Very cool! It's a compilation but there are some really cool ski shots in here.


----------



## bvibert (Jan 30, 2014)

Can't view the video on the mobile app... 

Sent from my DROID RAZR using AlpineZone mobile app


----------



## Huck_It_Baby (Jan 30, 2014)

I've been researching and pricing out some drones for myself and have learned it is illegal to use a drone with a camera for commercial purposes! There are some loop holes but it's a dampener for me for sure as I want to use them commercially.

Capturing skiing is so perfect for drones/quadcopters!


----------



## JDMRoma (Jan 30, 2014)

Cool vid, I can see it now....drones following everyone at the ski resorts....all crashing into each other !
Should be fun !


----------



## dlague (Jan 30, 2014)

JDMRoma said:


> Cool vid, I can see it now....drones following everyone at the ski resorts....all crashing into each other !
> Should be fun !



That would be kind of hilarious!


----------



## fbrissette (Jan 30, 2014)

Huck_It_Baby said:


> I've been researching and pricing out some drones for myself and have learned it is illegal to use a drone with a camera for commercial purposes! There are some loop holes but it's a dampener for me for sure as I want to use them commercially.
> 
> Capturing skiing is so perfect for drones/quadcopters!

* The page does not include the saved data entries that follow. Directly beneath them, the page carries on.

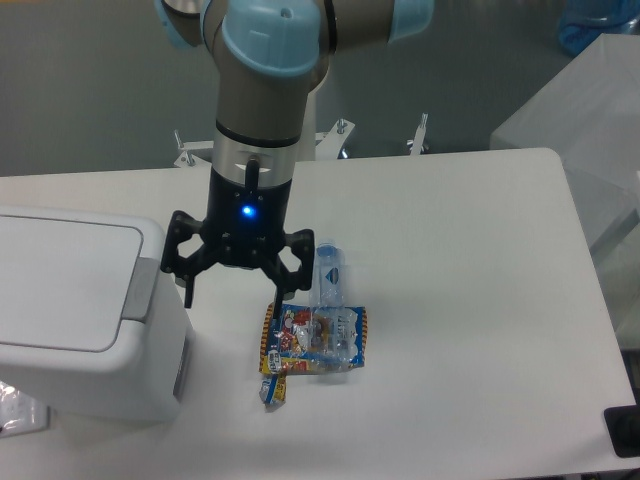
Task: Open the trash can
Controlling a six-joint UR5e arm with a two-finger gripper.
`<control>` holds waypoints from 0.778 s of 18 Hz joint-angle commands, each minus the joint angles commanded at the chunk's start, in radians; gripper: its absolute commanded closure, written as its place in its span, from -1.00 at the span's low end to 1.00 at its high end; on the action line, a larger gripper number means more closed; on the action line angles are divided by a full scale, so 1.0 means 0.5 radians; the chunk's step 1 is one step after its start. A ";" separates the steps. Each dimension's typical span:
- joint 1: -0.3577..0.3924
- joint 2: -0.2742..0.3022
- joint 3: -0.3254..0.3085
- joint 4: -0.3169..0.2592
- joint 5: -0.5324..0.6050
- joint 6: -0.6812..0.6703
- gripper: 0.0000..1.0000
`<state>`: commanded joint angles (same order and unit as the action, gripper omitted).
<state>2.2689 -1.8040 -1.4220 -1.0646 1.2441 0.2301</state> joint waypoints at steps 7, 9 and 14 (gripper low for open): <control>-0.031 0.003 -0.012 0.000 -0.028 -0.040 -1.00; -0.034 0.003 -0.021 0.000 -0.028 -0.043 -1.00; -0.049 0.003 -0.028 0.000 -0.028 -0.043 -1.00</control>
<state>2.2442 -1.8024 -1.4358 -1.0646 1.2303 0.2086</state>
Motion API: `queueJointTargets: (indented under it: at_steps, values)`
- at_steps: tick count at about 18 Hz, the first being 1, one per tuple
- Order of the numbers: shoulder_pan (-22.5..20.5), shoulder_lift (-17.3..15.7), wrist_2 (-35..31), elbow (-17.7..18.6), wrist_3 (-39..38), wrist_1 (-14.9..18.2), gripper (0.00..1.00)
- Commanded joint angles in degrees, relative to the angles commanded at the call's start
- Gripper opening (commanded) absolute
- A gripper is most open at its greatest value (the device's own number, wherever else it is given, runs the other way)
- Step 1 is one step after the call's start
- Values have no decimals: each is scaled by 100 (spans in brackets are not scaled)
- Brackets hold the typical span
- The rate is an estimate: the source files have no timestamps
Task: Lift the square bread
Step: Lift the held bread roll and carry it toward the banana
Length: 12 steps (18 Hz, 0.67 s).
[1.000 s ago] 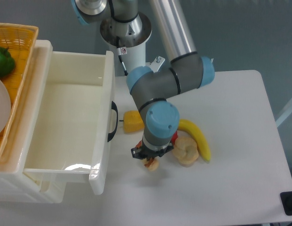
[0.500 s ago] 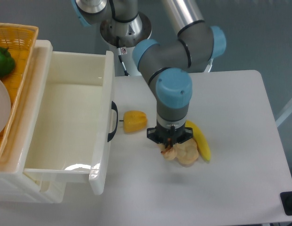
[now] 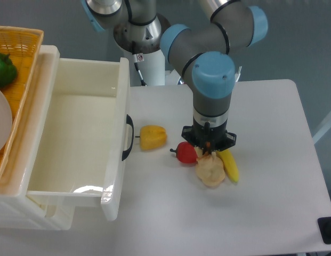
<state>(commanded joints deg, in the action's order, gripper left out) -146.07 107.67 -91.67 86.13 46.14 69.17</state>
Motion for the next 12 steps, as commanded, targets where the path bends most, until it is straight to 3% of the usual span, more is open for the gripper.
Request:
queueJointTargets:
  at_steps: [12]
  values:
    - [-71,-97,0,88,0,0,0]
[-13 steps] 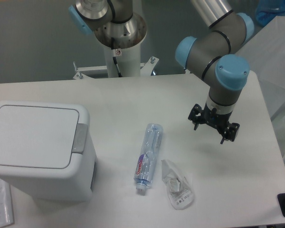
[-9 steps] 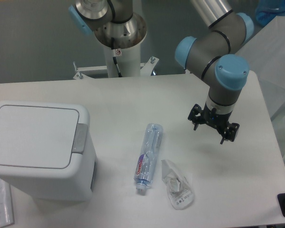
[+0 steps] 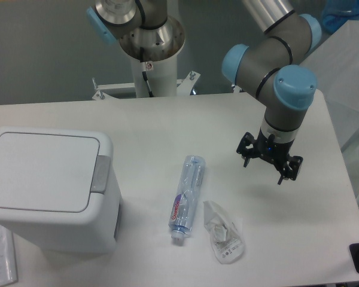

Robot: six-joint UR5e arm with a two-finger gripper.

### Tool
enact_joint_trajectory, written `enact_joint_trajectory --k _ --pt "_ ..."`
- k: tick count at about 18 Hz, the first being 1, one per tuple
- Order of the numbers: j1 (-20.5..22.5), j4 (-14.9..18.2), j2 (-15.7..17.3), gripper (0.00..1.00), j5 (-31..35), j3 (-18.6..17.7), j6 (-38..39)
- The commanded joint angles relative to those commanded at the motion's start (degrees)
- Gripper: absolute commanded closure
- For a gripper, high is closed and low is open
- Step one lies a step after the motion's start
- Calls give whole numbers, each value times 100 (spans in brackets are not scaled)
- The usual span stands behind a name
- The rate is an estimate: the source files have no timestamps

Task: Open the trash can

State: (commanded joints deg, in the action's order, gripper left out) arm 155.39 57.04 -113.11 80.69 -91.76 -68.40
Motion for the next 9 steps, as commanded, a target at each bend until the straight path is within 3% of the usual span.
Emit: enact_joint_trajectory --k 3,9 --pt "-44 -342 -44 0 -9 9 378" --pt "-167 -369 -88 0 -193 88 924"
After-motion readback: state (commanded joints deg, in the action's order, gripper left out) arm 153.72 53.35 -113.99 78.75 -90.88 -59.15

So what would be your pick for a reasonably priced model able to transport a POV cam ?


----------



## fbrissette (Jan 30, 2014)

Huck_It_Baby said:


> I've been researching and pricing out some drones for myself and have learned it is illegal to use a drone with a camera for commercial purposes! There are some loop holes but it's a dampener for me for sure as I want to use them commercially.
> 
> Capturing skiing is so perfect for drones/quadcopters!



Have you seen this one ?

https://www.kickstarter.com/projects/airdroids/the-pocket-drone-your-personal-flying-robot


----------



## Huck_It_Baby (Jan 30, 2014)

fbrissette said:


> Have you seen this one ?
> 
> https://www.kickstarter.com/projects/airdroids/the-pocket-drone-your-personal-flying-robot



No, I haven't. I'll check it out thanks.



fbrissette said:


> So what would be your pick for a reasonably priced model able to transport a POV cam ?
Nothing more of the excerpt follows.